Hello all! I'd like to formally introduce, on this board, my new babies, Tarot & Ouija, or, as I'll probably be calling them, the Paranormals ^^

This is Tarot Card, a dove hooded with a broken back stripe (that does not run symmetrically down his spine, which always throws me off), who actually has... weird little eyebrows. I'm trying to determine if they're actually there or if I'm just seeing things based on the light.








And this is Ouija Board, a black hooded with a weird little wavy back stripe and a tiny little belly spot.








Ouija was quite sniffly, but thanks to some dark chocolate we think he's going to be a-okay for a long while!

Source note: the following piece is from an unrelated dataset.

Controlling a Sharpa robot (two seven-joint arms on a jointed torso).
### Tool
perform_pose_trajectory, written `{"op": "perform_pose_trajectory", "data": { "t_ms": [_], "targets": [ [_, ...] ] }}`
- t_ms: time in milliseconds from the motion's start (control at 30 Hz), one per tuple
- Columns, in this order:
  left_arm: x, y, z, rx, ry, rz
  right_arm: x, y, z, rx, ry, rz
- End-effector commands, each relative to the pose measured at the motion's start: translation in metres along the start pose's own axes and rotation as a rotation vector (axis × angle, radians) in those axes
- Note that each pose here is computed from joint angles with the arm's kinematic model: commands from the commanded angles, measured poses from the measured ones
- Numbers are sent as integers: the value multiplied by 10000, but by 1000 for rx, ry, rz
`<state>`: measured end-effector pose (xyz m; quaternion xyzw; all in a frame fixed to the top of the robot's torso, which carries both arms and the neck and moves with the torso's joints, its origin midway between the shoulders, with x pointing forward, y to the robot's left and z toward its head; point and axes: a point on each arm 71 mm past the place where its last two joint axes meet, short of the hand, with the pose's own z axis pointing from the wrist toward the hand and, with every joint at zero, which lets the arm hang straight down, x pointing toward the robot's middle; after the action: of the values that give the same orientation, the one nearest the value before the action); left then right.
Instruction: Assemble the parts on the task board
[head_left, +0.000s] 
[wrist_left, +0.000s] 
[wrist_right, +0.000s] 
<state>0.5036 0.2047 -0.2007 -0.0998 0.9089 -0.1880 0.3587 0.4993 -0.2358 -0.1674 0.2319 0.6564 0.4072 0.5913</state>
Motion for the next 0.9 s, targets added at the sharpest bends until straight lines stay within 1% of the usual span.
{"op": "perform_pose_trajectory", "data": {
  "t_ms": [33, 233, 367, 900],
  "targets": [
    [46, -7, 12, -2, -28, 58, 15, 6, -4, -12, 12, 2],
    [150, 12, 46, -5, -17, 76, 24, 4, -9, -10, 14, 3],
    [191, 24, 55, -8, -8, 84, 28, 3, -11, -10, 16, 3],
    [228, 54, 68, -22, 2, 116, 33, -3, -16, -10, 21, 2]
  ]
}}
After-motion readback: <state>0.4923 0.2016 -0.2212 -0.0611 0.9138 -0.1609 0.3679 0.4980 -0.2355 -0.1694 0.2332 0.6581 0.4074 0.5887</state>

(ps, Tarot is not bald right there, his back stripe is just really weirdly broken. I thought he was bald for awhile, too!)


----------



## ratswithfoxandbear (Feb 12, 2014)

Your rats are adorable!


----------



## Pandorascaisse (Mar 12, 2014)

Thank you!  Hopefully, I'll be adding two more to my mischief soon - some Russian blues with some fantastic patterns, given their parents. Hopefully Tarot and Ouija will be good big brothers ^^


----------



## NocturnalNerd (Mar 14, 2014)

Aww they're adorable!!! ^^ I haven't seen a rat with Tarot's colors ( love the names btw). What do Russian blues look like?


----------



## Pandorascaisse (Mar 12, 2014)

http://www.afrma.org/russianblue.htm <- this is what I consider russian blue. The father is listed as pearl merle, which I'm not certain is a registered pattern or whatever - but goodness is it beautiful. The mothers are russian blue dalmatian and vergiated (sorry, I really can't spell that and I'm on mobile!) 

But - ! I've never seen a rat like Tarot either. Especially not with those cute little eyebrows.


----------



## Loonalover613 (Feb 16, 2014)

There so adorable! I love their names! So unique  would you mind helping me come up with some names for my new rats? There all male. One is a blaze capped dumbo, the second is a black dumbo, and the third is standard hooded. If you need pics then just find my post. I just got them yesterday  thanks


----------



## Borntorodeo (Feb 28, 2014)

Your boys are gorgeous! I love their names too! I see the "eyebrows" you're referring to on Tarot. I've never seen that before.


----------



## Pandorascaisse (Mar 12, 2014)

Loona, I added some suggestions on your thread! Adorable rats, by the way! 

Borntorodeo, thank you  Also, Tarot is quite the oddball, even his color can't be normal!


----------



## Borntorodeo (Feb 28, 2014)

That's what makes him so special ;D


----------



## ElleBelinski (Mar 8, 2014)

tarot card looks exactly like my cream kin


----------